▶ _WHAT THIS TASK INVOLVES_: What you produce should be every line from the data that includes "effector".

Records from a collection
------------------------------------------------
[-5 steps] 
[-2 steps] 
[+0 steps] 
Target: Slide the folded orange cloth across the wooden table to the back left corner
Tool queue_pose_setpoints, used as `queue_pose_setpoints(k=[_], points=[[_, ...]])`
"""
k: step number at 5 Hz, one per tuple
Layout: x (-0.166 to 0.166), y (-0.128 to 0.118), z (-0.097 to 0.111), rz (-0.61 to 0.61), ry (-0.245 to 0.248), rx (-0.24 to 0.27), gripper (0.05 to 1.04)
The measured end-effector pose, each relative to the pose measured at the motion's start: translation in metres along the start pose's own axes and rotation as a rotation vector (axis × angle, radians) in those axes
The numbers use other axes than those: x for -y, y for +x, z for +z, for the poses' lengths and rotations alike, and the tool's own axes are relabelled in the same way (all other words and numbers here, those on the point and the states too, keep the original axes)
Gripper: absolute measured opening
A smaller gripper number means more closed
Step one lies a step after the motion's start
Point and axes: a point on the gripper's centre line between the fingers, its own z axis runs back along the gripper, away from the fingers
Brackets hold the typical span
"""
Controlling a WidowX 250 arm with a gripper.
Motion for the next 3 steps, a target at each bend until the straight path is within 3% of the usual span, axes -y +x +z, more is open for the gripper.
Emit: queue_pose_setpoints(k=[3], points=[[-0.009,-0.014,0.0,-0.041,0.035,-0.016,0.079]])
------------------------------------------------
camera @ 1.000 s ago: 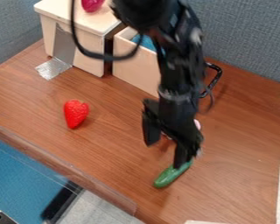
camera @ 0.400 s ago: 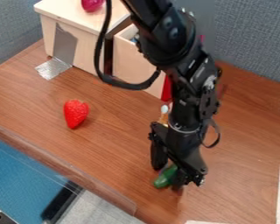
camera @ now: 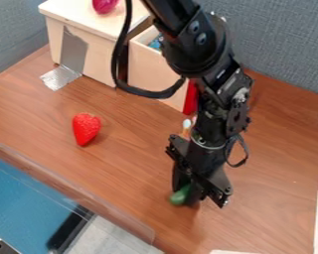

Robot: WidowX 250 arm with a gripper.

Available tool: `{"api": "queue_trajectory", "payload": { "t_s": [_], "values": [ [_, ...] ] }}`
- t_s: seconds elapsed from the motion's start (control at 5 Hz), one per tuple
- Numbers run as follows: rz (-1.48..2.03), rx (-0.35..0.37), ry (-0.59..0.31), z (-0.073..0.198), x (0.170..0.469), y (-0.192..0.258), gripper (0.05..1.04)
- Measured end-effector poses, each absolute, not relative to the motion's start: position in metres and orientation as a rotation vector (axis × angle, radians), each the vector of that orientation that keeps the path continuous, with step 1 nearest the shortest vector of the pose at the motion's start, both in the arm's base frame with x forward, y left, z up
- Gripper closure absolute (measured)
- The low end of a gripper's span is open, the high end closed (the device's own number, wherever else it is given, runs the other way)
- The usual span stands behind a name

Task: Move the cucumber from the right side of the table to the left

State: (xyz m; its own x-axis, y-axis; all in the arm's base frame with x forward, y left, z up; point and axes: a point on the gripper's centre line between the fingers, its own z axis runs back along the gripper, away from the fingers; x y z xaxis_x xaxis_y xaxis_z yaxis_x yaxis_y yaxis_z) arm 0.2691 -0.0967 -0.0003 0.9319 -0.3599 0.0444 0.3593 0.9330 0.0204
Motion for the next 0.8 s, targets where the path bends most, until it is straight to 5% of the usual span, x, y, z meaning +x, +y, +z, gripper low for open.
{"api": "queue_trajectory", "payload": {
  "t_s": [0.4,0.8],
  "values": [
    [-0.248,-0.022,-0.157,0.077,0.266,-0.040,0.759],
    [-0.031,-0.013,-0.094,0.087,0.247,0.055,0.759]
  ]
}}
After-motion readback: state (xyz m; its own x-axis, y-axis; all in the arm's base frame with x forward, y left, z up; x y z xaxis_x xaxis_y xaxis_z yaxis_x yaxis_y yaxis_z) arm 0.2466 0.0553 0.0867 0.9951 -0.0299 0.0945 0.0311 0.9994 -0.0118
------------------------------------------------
▶ _PROBLEM SOLUTION_:
The measured end-effector pose, each relative to the pose measured at the motion's start: translation in metres along the start pose's own axes and rotation as a rotation vector (axis × angle, radians) in those axes
- Measured end-effector poses, each absolute, not relative to the motion's start: position in metres and orientation as a rotation vector (axis × angle, radians), each the vector of that orientation that keeps the path continuous, with step 1 nearest the shortest vector of the pose at the motion's start, both in the arm's base frame with x forward, y left, z up

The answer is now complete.